For more on the MBL model see, for example, Huss (2009).
The historian David Sepkoski is the son of the paleontologist Jack Sepkoski.
This issue of the adequacy of a data model for a purpose will be discussed further below.
Due to limited space, I will only very briefly discuss the first, skip the second, and focus primarily on the third "corrected" approach to reading the fossil record.
For an excellent philosophical discussion of punctuated equilibrium in connection with paleontology see Turner (2011).
As an example, Raup notes that the observed diversity of insects during the Cretaceous is essentially zero, not because the actual diversity was zero, but because of the absence of Lagerstätten of this time period to record them.
This method was first developed by the Woods Hole benthic ecologist Howard Sanders. While ecologists tend to use the term ‘rarefaction’, paleontologists typically prefer the term ‘subsampling’ (see Alroy 2010b, p. 61 for a discussion of the terminology).
Note that the raw taxic diversity estimate is not really "raw," insofar as it already involves substantial theoretical categorization, cleaning up, and processing. Paleontologists often seem to use the term ‘raw’ to refer to the level of data model below the data-correction techniques they are investigating; hence it is a term that can shift with context.
My use of the notion of "signal" here bears some affinity to Turner's (2007) informational interpretation of traces (e.g., 18–20). More recently Currie (2018, Chapter 3) has argued that a strictly ontological notion of trace, such as the informational view, should be replaced with an epistemic notion of trace that builds in the notion of evidential relevance. A discussion of these interesting issues is outside the scope of this work.

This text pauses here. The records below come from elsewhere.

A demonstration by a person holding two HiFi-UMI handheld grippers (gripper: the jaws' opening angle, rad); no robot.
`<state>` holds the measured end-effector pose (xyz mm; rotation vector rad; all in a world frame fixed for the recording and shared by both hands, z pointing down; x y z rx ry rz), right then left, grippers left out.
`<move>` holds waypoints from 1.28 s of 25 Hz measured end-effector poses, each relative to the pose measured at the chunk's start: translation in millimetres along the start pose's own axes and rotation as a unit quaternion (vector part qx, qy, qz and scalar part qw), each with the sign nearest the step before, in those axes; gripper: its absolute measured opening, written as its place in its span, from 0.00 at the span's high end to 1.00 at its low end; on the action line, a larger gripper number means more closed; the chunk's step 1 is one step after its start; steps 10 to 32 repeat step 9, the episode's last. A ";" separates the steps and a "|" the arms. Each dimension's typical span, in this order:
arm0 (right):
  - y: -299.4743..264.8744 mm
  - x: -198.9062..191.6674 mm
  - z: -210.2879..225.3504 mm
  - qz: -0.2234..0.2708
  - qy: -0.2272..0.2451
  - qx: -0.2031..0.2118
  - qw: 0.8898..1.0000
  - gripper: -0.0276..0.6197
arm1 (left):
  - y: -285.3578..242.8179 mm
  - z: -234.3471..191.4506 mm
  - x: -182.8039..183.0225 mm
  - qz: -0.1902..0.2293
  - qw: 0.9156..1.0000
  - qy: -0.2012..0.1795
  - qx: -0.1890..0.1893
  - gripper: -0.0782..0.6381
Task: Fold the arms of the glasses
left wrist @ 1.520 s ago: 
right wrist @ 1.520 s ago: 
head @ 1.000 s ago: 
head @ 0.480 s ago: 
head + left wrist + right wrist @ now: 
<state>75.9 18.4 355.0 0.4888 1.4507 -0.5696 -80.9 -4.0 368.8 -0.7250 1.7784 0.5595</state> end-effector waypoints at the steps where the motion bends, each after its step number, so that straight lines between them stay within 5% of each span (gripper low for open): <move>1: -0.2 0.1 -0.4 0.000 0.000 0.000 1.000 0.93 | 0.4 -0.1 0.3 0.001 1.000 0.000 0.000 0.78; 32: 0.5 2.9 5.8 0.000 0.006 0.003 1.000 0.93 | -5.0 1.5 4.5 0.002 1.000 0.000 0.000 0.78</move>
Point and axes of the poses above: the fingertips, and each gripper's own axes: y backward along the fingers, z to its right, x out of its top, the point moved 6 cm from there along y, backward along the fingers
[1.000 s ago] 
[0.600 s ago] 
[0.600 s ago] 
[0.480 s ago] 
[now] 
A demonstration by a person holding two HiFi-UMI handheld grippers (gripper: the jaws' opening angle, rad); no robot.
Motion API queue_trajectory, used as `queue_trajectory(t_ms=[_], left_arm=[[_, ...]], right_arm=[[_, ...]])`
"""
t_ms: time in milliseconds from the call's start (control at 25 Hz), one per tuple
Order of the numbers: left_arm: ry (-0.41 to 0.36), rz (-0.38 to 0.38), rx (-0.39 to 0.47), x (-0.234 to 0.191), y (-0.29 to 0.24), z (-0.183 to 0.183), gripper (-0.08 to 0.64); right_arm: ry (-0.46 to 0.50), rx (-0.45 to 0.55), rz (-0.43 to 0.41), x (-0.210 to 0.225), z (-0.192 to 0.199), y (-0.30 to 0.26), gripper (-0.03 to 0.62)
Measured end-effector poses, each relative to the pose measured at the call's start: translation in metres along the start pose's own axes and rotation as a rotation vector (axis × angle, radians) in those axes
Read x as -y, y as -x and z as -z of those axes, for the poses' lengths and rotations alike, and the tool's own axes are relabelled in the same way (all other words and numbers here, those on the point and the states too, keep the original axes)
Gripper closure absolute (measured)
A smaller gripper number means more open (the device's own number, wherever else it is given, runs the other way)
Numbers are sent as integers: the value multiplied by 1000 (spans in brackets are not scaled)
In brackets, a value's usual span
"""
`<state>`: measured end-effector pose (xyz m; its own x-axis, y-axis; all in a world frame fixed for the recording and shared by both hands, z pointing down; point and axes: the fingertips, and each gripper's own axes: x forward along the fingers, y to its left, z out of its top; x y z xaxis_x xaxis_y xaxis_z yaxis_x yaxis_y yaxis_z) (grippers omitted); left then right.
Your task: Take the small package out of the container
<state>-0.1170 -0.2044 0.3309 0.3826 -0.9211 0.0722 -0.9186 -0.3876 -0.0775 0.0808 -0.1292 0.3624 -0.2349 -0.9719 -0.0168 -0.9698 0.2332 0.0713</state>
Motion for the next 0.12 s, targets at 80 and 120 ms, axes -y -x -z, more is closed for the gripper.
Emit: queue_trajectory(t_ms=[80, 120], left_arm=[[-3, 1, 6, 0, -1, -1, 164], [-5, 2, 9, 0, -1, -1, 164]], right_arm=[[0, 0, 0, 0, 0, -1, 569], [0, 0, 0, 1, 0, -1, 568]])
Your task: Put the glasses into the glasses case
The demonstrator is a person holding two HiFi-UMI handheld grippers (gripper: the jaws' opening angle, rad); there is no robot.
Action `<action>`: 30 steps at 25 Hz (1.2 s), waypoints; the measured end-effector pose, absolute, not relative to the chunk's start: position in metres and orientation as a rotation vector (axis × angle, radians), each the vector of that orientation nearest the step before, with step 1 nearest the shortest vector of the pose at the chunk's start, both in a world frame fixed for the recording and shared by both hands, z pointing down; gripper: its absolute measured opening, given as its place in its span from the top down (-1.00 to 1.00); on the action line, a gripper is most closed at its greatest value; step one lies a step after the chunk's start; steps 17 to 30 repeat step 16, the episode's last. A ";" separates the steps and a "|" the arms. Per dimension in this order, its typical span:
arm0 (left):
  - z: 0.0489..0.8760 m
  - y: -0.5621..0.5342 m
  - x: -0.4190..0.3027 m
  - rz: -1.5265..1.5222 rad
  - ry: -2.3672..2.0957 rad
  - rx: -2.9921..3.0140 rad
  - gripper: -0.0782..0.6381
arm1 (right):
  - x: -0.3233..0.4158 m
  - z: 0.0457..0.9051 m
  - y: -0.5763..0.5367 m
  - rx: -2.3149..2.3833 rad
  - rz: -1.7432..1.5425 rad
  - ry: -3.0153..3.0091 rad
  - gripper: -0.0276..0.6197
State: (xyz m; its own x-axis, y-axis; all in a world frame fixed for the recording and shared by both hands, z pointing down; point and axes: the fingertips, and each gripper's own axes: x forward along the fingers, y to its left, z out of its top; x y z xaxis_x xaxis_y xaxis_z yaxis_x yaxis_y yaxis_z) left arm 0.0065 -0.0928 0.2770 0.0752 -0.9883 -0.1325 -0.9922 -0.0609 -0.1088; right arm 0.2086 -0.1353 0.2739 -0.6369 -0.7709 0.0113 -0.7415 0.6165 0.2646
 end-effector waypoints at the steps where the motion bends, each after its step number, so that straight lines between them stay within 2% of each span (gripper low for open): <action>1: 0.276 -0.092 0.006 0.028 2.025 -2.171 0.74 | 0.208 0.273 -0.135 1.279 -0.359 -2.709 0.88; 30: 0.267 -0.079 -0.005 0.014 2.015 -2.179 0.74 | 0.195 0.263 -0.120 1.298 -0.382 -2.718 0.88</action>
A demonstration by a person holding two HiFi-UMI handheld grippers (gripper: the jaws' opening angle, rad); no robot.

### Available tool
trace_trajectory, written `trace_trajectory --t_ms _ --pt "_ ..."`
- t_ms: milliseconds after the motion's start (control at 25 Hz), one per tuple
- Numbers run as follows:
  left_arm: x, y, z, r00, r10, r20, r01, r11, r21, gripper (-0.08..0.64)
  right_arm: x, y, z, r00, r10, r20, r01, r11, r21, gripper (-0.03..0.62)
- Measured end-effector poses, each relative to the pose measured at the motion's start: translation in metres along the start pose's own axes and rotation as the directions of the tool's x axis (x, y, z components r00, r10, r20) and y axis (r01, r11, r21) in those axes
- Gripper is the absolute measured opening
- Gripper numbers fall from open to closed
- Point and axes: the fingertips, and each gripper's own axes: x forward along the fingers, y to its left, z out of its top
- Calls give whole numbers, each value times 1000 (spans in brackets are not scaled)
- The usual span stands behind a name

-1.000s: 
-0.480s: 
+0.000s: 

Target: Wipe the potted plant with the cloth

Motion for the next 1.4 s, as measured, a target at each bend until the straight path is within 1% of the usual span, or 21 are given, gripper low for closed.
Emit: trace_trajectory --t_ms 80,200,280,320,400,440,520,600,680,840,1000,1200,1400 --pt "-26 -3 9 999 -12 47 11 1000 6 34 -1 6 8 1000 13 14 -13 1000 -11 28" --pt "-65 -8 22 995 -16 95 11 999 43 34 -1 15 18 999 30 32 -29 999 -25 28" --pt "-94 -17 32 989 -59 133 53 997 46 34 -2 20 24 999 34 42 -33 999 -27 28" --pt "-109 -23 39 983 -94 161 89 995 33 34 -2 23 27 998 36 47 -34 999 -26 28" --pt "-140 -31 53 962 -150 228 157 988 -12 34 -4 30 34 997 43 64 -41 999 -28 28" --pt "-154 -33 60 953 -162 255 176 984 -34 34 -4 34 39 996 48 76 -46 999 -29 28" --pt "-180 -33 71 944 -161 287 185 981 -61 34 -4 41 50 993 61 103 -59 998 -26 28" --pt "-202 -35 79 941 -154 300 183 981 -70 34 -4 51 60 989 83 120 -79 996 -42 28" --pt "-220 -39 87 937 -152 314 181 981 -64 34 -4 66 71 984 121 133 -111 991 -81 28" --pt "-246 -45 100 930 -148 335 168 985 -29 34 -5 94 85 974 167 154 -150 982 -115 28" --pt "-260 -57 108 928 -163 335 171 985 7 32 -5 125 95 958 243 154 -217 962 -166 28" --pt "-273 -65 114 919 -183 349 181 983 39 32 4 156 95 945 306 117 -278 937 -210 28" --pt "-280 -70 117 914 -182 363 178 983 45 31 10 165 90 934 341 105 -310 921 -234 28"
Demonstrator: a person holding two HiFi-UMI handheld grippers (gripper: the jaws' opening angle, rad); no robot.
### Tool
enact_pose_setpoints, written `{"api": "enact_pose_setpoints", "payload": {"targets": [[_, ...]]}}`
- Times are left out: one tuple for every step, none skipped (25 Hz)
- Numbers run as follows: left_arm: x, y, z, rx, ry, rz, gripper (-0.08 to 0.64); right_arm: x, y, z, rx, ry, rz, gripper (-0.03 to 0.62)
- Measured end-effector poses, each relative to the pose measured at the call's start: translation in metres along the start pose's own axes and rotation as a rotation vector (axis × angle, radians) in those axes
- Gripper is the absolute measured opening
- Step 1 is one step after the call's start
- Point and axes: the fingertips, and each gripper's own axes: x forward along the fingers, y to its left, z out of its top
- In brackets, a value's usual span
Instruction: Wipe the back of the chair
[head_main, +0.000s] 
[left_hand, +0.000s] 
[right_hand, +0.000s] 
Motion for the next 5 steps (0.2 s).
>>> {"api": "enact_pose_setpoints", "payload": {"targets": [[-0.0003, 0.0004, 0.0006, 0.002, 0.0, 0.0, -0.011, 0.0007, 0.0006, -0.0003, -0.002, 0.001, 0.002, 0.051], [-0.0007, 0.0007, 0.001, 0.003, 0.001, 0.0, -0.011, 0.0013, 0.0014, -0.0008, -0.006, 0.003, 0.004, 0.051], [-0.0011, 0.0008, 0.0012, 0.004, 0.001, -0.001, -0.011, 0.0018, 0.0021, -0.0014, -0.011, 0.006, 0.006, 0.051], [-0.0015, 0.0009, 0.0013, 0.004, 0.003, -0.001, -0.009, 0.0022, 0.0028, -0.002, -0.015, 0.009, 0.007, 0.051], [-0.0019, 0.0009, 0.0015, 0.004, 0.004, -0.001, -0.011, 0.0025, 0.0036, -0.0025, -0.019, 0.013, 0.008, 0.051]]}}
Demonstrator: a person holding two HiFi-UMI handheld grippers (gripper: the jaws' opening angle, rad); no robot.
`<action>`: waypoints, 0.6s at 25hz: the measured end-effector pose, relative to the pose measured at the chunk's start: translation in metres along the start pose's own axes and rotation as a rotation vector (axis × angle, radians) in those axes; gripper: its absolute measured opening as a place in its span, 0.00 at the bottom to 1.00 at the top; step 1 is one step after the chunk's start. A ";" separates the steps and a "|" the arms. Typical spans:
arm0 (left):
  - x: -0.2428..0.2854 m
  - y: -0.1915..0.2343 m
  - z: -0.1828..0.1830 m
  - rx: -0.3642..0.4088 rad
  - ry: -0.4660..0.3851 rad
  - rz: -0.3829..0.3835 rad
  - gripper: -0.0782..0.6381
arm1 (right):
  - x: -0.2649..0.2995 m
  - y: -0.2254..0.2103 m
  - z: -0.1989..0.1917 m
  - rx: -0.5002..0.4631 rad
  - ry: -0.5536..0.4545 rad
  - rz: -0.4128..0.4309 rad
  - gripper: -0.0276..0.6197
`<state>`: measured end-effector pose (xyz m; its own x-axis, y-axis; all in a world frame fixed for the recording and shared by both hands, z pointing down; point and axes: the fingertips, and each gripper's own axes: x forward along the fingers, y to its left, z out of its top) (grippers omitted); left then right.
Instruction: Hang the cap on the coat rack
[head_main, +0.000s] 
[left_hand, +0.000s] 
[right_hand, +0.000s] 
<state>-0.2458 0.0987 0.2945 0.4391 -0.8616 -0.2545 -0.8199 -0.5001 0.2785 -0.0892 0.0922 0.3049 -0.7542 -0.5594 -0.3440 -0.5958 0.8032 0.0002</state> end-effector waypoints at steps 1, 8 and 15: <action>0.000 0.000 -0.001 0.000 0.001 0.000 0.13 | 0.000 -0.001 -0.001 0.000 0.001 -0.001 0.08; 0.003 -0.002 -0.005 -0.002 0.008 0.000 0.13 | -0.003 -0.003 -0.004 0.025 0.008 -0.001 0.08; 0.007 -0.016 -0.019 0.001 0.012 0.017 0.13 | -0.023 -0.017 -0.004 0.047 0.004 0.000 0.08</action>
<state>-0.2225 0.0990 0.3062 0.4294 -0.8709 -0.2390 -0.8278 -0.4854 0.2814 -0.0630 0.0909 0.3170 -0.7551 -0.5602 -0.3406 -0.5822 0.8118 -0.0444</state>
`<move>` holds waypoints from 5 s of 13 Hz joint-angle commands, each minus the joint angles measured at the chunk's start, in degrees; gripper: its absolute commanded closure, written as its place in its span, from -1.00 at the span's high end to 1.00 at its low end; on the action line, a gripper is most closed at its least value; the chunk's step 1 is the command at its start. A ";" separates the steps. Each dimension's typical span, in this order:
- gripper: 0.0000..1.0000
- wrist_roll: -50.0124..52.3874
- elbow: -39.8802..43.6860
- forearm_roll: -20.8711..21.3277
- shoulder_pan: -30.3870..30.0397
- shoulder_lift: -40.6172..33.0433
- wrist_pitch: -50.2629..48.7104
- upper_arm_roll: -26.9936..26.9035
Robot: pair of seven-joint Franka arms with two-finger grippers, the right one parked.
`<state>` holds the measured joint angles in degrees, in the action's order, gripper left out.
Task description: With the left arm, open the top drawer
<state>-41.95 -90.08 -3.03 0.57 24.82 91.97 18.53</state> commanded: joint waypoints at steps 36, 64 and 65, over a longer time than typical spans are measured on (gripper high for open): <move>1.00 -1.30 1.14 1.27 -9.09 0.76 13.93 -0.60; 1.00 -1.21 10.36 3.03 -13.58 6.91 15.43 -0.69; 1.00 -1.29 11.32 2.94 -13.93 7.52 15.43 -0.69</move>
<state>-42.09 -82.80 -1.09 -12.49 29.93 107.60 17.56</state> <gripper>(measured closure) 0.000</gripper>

It should be noted that there are many different ways to implement residual diversity model corrections (involving, for example, different choice of proxies); hence, Brocklehurst's conclusion here only applies to the "optimal" implementation of the method. Significant problems have been raised with other widely-used implementations of the residuals method, especially those that use the more restricted clade-bearing formations as the proxy (see Sakamoto et al. 2017 for a discussion). I thank Mike Benton (personal communication) for underscoring this point.
These tests are of course fallible, depending on the reliability of the assumptions made in the simulation; however, this is arguably no different than elsewhere science, which is understood to be an iterative, ongoing process.
This example follows Upchurch and Barrett (2005, p. 108).
Lazarus taxa, which are genuine descendants, must be carefully distinguished from ‘Elvis taxa’, which are not actually descendants of the original taxon, but merely appear to be, due to a similar morphology resulting from convergent evolution (Erwin and Droser 1993).
The story of the coelacanth along with a clear illustrations of ghost lineages can be found at http://www.ucmp.berkeley.edu/taxa/verts/archosaurs/ghost_lineages.php.
Lane et al. (2005) propose the term ‘zombie lineage’ for the unsampled terminal (as opposed to initial) portion of a taxon’s range (pp. 22–23), though some authors use ‘ghost lineage’ for both.
As Brocklehurst notes, a method that cannot even perform well in the simplified simulation scenario is unlikely to perform better under the more complicated conditions found in the real world (2015, p. 12).
I am very grateful to an anonymous referee for calling my attention to this important point and the following examples.
Data reduction is just another term for the process by which raw data is turned into a scientifically useful data model by being cleaned up, ordered, and corrected.
This notion of the adequacy of a data model for a purpose is elaborated in greater detail in Parker and Bokulich (in preparation).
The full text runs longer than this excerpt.